- **Description of the task**:
Leave out any pictures and transcribe all other data below exactly.

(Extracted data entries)
_____

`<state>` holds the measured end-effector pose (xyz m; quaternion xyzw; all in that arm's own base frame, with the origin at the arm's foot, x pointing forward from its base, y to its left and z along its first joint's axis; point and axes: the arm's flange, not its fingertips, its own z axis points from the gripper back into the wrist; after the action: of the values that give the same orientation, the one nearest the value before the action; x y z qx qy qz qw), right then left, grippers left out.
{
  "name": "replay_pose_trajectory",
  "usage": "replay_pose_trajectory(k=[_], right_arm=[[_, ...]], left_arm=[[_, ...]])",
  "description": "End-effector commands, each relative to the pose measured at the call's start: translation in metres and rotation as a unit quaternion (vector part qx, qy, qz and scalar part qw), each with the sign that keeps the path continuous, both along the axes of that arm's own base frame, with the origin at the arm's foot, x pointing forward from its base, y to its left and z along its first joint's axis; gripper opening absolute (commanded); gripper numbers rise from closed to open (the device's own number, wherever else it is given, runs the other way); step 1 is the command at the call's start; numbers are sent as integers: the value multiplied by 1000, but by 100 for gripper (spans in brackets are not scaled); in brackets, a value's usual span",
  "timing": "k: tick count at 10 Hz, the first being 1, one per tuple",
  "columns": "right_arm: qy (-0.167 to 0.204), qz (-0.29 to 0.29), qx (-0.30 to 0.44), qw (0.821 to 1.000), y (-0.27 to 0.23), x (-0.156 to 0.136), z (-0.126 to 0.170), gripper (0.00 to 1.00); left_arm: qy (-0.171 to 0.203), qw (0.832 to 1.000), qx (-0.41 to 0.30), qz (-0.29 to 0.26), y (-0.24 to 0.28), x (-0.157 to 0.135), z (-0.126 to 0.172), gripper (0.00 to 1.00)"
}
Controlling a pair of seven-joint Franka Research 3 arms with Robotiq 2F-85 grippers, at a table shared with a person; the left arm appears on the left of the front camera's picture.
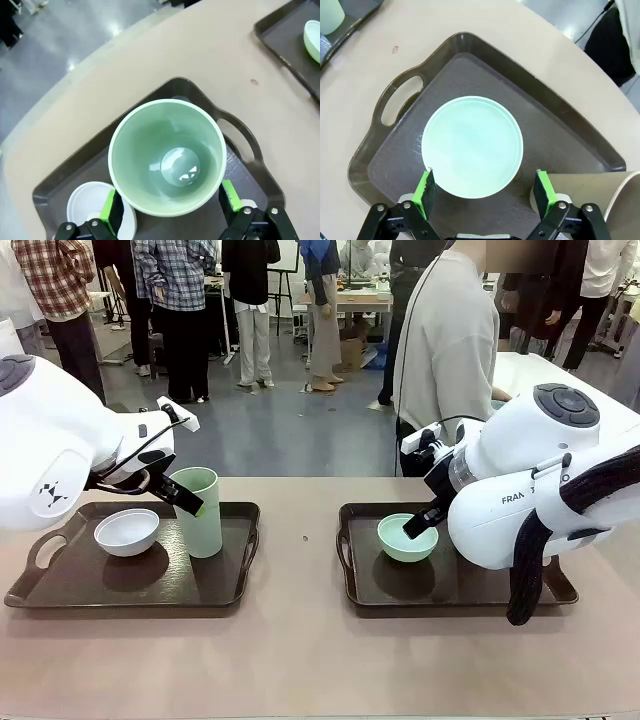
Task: Set up a tray with a mat and arrange the tableware.
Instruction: Pick up the Picnic Bowl and Reusable plastic cup from the Handle tray in front of the human's position and hold them in the air.
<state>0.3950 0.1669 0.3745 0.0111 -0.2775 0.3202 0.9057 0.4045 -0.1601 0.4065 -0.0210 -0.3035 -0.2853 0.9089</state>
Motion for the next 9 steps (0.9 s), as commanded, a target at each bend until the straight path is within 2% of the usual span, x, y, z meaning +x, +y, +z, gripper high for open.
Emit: replay_pose_trajectory(k=[1,9], right_arm=[[0,0,0,1000,0,0,0,100],[0,0,0,1000,0,0,0,100]], left_arm=[[-5,1000,-2,0,0,1,4,100],[-5,1000,-2,0,0,1,4,100]])
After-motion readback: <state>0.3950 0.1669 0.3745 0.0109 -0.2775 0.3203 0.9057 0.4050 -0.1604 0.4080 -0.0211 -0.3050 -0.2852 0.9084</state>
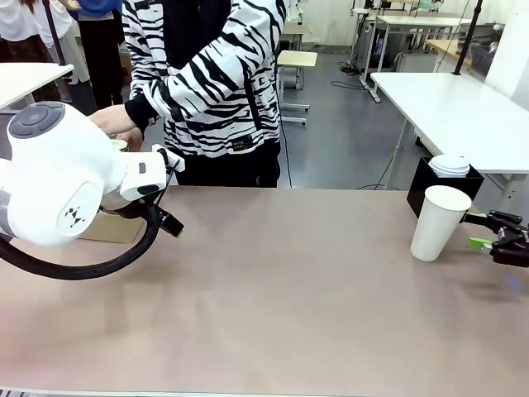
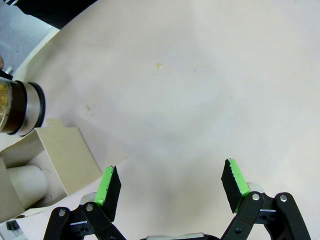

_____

- **Task output**:
`<state>` holds the measured end-effector pose (xyz m; quaternion xyzw; all in that arm's own base frame, with the origin at the arm's foot, x pointing forward from its base, y to its left and z along its first joint's axis; point and axes: the arm's flange, not its fingertips, its own z axis points from the gripper back into the wrist; after the action: of the values that give the same orientation, the one nearest the value before the action; x y z qx qy qz qw), right then left, grippers left out.
{
  "name": "replay_pose_trajectory",
  "usage": "replay_pose_trajectory(k=[_], right_arm=[[_, ...]], left_arm=[[_, ...]])",
  "description": "End-effector commands, each relative to the pose measured at the call's start: translation in metres and rotation as a unit quaternion (vector part qx, qy, qz and scalar part qw), each with the sign that keeps the path continuous, both along the axes of that arm's own base frame, with the origin at the arm's foot, x pointing forward from its base, y to its left and z along its first joint's axis; gripper opening absolute (commanded); gripper numbers rise from closed to open (the device's own number, wherever else it is given, runs the other way); step 1 is the command at the call's start; numbers are sent as integers: the value multiplied by 1000, but by 100 for gripper (spans in brackets are not scaled); in brackets, a value's usual span",
  "timing": "k: tick count at 10 Hz, the first being 1, one per tuple",
  "columns": "right_arm: qy (-0.167 to 0.204), qz (-0.29 to 0.29), qx (-0.30 to 0.44), qw (0.821 to 1.000), y (-0.27 to 0.23), x (-0.156 to 0.136), z (-0.126 to 0.170), gripper (0.00 to 1.00); left_arm: qy (-0.171 to 0.203), qw (0.832 to 1.000), qx (-0.41 to 0.30), qz (-0.29 to 0.26), y (-0.24 to 0.28), x (-0.157 to 0.135), z (-0.126 to 0.172), gripper (0.00 to 1.00)"
}
Controlling a pair of seven-joint Franka Research 3 arms with Robotiq 2F-85 grippers, at a table shared with a person; the left arm appears on the left of the front camera's picture.
Task: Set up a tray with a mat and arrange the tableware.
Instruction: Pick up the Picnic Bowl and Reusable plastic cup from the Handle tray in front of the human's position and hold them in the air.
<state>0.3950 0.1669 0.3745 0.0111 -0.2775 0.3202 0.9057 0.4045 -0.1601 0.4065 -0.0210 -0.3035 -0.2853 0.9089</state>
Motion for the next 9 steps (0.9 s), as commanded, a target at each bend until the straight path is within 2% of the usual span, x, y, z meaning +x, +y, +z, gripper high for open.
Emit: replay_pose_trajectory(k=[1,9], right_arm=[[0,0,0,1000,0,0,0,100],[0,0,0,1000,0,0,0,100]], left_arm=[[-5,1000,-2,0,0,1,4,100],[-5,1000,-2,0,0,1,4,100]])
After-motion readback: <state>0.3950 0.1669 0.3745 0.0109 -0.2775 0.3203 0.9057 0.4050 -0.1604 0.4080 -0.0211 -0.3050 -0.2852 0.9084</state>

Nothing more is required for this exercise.